◆ TASK DETAILS:
Each line of the records below that contains "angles" needs to be copied.
(Beginning of DATA)
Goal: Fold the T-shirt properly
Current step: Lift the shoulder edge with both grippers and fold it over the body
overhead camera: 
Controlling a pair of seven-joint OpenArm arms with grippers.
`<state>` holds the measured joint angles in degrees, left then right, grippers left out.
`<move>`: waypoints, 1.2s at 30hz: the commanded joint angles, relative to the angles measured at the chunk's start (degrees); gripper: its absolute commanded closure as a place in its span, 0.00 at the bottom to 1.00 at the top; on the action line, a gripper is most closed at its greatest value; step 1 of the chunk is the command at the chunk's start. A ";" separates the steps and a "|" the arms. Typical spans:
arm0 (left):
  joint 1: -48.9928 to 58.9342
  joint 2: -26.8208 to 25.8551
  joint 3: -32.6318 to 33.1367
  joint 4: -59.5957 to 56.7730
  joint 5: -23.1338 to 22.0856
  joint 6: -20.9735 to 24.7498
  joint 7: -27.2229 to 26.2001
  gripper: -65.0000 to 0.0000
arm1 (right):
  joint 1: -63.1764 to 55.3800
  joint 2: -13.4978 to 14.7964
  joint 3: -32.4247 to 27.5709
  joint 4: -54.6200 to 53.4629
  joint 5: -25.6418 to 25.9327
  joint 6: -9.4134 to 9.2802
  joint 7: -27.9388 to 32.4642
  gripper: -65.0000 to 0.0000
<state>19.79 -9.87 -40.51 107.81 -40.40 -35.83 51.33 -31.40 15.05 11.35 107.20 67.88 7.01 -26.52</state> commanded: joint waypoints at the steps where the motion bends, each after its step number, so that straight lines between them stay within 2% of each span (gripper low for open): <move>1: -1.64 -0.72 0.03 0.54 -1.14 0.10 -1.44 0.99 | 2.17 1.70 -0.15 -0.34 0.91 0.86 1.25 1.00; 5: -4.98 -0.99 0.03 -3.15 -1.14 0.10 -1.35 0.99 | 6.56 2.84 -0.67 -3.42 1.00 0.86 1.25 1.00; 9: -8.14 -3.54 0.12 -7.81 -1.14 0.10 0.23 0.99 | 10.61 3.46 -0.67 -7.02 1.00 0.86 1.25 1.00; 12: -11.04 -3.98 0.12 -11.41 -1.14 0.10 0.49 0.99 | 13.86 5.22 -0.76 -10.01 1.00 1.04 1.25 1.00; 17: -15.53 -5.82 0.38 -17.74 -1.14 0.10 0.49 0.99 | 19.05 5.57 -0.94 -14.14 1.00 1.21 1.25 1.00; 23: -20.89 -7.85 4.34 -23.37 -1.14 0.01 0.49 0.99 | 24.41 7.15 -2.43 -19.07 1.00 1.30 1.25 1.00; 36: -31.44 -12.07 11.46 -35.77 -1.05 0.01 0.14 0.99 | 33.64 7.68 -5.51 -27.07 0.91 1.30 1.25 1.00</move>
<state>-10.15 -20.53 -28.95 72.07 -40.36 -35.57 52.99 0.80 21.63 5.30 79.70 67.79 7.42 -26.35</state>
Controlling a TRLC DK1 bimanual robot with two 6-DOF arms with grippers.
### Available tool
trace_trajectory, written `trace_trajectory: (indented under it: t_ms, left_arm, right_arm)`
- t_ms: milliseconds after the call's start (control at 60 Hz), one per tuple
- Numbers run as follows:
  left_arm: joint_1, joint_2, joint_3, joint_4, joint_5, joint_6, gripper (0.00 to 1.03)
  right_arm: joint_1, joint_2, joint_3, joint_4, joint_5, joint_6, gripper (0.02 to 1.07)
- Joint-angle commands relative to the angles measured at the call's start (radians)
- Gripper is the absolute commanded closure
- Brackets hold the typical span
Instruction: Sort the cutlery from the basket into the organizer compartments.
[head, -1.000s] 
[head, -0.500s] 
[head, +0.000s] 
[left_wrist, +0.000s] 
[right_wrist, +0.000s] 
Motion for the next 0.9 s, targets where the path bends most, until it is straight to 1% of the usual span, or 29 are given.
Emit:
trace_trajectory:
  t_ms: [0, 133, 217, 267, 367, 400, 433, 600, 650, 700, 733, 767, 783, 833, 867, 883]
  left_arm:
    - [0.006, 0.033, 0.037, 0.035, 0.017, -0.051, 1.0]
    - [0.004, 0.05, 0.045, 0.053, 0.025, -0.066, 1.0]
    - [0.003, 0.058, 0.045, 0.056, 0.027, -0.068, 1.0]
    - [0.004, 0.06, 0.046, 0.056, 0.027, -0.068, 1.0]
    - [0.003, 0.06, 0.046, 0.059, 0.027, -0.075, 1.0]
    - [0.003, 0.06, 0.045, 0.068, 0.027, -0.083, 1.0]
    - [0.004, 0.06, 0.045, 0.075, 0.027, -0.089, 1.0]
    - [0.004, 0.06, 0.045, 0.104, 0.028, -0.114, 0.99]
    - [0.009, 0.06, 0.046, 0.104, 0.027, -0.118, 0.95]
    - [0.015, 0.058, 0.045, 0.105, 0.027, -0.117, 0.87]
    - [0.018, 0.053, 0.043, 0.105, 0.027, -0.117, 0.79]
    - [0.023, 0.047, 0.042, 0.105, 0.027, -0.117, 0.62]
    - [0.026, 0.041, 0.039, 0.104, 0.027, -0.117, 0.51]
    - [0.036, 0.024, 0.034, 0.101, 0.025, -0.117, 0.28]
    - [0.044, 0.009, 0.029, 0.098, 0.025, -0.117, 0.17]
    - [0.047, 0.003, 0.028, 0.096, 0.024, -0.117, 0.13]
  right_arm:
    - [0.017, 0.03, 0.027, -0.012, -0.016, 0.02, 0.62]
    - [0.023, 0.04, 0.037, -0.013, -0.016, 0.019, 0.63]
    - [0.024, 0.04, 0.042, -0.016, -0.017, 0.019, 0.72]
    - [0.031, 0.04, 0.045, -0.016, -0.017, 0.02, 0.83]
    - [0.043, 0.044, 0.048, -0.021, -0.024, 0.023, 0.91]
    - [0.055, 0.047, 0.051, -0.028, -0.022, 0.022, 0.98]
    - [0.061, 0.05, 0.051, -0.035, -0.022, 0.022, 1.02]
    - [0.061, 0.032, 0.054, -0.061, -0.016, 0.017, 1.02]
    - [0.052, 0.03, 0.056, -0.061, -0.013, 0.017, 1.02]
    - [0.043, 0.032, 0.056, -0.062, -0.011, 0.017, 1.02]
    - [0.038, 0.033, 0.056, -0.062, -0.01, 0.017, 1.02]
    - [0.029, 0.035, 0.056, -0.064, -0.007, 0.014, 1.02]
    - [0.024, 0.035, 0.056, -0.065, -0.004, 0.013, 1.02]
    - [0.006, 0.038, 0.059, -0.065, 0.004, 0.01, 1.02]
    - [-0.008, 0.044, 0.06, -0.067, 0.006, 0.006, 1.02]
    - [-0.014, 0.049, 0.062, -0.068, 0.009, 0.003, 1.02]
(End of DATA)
◆ RESPONSE BELOW:
`<state>` holds the measured joint angles in degrees, left then right, grippers left out.
`<move>`: waypoints, 1.2s at 30hz: the commanded joint angles, relative to the angles measured at the chunk's start (degrees); gripper: its absolute commanded closure as a place in its span, 0.00 at the bottom to 1.00 at the top; on the action line, a gripper is most closed at its greatest value; step 1 of the chunk is the command at the chunk's start. A ";" separates the steps and a "|" the arms. Typical spans:
- Joint-angle commands relative to the angles measured at the call's start (radians)

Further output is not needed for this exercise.